2. Description of the Related Art Recently, an ultrafine image fiber has been desired for use in the medical field, in particular, for local observation and treatment of small diameters such as blood vessels, ureters, and pancreatic ducts. For this reason, for example, an outer diameter of 1 m
For practical use of an ultra-small diameter image fiber of m or less, the pixel diameter must be extremely small, for example, 4 μm or less.

Generally, in order to reduce the pixel diameter, the core diameter of the fiber constituting the image fiber must be reduced. To reduce the core diameter, the relative refractive index difference of the core clad of the fiber is increased. There is a need. Therefore, in order to obtain an ultra-fine diameter image fiber, it is necessary to increase the relative refractive index difference of the fiber constituting the image fiber as much as possible.

[0004] By the way, as a very small diameter image fiber of the past, from the core is SiO ₂ -GeO _2-based glass,
One using a fiber whose cladding is made of fluorine-doped silica glass is known. The core preform serving as the core of the fiber is made by the VAD method, and the cladding preform serving as the cladding is made by the plasma CVD method. With such a fiber preform, the relative refractive index difference of the fiber can be made up to 4% at maximum, but if it is made larger than this, at the present time, in consideration of the next step of drawing work, image drawing work, etc. Impossible.

That is, if the doping amount of germanium oxide is increased in the core base material, the refractive index is increased, while if the doping amount of fluorine is increased in the cladding base material, the refractive index is reduced, and the relative refractive index difference is increased. can do. However, it is known that germanium oxide and fluorine decrease the viscosity of silica glass when it is melted when the doping amount to silica glass is increased, and fluorine in particular has a large reduction ratio.

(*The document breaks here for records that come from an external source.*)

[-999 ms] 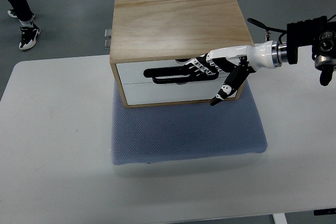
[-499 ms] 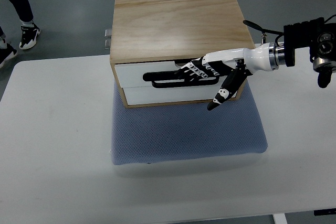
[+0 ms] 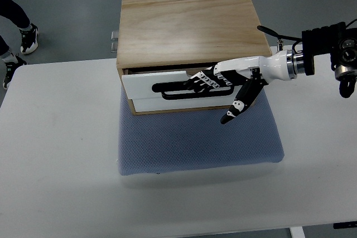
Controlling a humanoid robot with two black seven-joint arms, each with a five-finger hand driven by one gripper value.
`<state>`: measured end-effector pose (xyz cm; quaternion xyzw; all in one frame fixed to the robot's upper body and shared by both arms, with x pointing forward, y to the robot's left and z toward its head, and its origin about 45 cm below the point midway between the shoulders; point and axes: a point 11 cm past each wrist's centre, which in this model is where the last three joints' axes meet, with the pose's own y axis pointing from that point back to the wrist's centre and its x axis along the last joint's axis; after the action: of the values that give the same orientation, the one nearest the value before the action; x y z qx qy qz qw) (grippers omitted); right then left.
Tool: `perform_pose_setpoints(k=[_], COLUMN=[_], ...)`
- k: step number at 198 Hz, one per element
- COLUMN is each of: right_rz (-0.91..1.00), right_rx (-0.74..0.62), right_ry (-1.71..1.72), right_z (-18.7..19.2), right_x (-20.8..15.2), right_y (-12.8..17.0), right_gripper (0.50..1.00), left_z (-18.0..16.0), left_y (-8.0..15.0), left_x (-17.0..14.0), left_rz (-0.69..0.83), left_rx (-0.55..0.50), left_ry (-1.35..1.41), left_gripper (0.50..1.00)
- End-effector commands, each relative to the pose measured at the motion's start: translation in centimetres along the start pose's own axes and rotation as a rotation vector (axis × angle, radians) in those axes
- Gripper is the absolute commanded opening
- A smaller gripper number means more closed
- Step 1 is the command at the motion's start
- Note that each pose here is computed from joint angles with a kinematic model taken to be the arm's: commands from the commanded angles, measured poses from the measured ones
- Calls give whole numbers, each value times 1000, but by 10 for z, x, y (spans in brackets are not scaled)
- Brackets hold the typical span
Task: Open wood drawer with right hand
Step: 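Pull the upper drawer toward the robot with the right hand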
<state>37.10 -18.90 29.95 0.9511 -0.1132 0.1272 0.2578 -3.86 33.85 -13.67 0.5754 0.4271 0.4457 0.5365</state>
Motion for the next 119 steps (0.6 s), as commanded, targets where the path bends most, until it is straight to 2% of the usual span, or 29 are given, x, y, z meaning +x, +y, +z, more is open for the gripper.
perform_pose_setpoints(k=[1,119], right_rz=[-3,-56], right_rx=[-4,-14], right_ry=[1,2], right_z=[1,1], right_x=[-2,-24], right_y=[1,10], right_gripper=[944,944], left_z=[0,0], left_y=[0,0], left_x=[0,0], left_rz=[0,0], left_rx=[0,0], left_ry=[0,0], left_gripper=[1000,1000])
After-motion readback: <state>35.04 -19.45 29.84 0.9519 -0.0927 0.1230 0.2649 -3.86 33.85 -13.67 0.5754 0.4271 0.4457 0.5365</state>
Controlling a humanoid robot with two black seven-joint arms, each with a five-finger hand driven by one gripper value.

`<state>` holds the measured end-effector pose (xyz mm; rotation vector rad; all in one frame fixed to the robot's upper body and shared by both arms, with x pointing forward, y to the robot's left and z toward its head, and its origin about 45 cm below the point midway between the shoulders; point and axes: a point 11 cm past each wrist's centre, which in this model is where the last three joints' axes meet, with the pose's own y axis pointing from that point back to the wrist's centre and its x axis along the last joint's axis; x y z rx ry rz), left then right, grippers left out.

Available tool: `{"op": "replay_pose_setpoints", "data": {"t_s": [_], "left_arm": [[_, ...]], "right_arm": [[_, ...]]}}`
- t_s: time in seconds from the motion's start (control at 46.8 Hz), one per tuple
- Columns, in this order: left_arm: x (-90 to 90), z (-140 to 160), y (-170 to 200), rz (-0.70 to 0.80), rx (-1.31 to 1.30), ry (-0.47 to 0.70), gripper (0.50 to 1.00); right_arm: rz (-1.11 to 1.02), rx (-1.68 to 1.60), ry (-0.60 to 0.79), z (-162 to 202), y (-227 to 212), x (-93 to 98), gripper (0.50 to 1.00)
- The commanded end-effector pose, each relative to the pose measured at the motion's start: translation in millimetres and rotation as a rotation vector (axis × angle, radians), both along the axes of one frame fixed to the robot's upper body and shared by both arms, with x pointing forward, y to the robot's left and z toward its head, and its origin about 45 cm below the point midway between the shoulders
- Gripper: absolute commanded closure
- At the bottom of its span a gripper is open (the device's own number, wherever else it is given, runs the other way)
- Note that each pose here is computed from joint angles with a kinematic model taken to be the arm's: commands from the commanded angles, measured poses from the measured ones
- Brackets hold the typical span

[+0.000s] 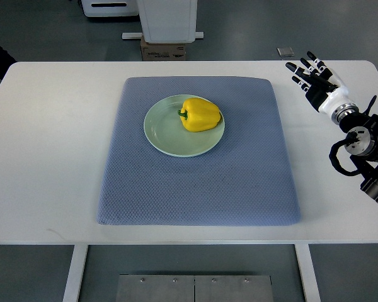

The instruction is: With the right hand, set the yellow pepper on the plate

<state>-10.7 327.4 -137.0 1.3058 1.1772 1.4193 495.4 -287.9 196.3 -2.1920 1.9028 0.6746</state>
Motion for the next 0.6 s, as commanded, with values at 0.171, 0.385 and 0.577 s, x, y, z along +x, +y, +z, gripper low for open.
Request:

For this reason, the viscosity of the core preform and the viscosity of the clad preform greatly differ during melt spinning, and spinning is not performed normally.

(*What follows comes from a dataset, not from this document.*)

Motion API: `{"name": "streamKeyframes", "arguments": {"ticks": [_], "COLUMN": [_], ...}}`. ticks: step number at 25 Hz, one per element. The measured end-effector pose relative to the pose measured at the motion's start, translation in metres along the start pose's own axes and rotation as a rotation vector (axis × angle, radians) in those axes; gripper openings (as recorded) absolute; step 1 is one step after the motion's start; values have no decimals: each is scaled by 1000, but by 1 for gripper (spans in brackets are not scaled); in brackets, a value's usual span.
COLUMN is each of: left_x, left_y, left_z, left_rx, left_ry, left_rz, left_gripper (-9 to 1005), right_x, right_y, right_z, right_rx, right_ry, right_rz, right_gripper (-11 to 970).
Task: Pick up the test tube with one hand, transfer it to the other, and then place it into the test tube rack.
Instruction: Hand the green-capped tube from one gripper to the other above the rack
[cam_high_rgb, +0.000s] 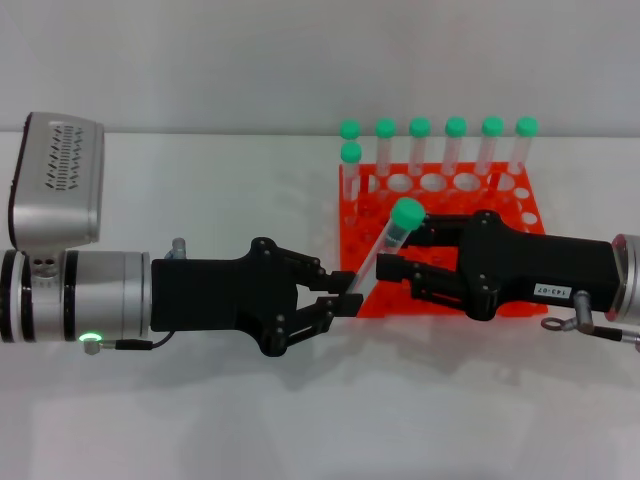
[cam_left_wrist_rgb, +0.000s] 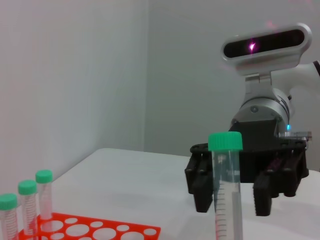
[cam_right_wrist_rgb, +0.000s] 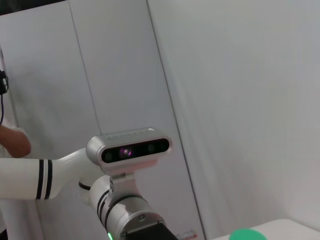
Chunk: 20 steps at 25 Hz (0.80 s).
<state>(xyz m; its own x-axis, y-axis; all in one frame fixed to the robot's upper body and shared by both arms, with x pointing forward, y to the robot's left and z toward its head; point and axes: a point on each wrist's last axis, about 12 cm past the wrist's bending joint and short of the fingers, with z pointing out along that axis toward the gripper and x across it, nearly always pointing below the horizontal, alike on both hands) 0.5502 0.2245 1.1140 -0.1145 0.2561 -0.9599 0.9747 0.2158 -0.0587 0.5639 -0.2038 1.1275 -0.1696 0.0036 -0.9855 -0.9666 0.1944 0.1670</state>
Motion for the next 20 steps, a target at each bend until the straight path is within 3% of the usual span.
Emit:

Accordingly, in a fiber having a relative refractive index difference of 4%, the core diameter is 1.5 μm at the minimum, and in an image fiber using this fiber, the minimum pixel diameter is 0.3 μm.
μm is the limit.

[0007]

SUMMARY OF THE INVENTION Accordingly, an object of the present invention is to reduce the core diameter of a fiber constituting an image fiber to 1 μm or less so that an image fiber having an extremely small diameter can be obtained.

[0008]

Means for Solving the Problems] Such problem is the core of the fiber constituting the image fiber configured from a single piece germanium oxide (GeO _2), silicon oxide cladding -
Boron oxide - with fluorine _{(SiO 2 -B 2 O 3 -F} ), oxide
Boron doping amount of 10 to 20% by weight, fluorine doping
Of 2 to 7% by weight and a viscosity at 1200 ° C. of 5
Glass or oxide oxide of × 10 ^{4 to} 5 × 10 ⁵ poise
Lee containing - phosphorus - fluorine _{(SiO 2 -P 2 O 5 -F} ) based
And the doping amount of phosphorus oxide is 5 to 10% by weight, and the doping amount of fluorine is
5 to 10% by weight and a viscosity at 1200 ° C.
Constructed from glass with a degree of 5 × 10 ^{4 to} 5 × 10 ⁵ poise
The relative refractive index difference between the core and the clad must be 7% or more.
And can be solved.

Hereinafter, the present invention will be described in detail. In the image fiber of the present invention, the cores of many fibers constituting the image fiber are made of germanium oxide alone. The cladding of the fiber has a relative refractive index difference of 7% or more from the core and a viscosity at 1200 ° C. of 5 × 10 ^4.
Made from glass that is ~ 5 x 10 ⁵ poise.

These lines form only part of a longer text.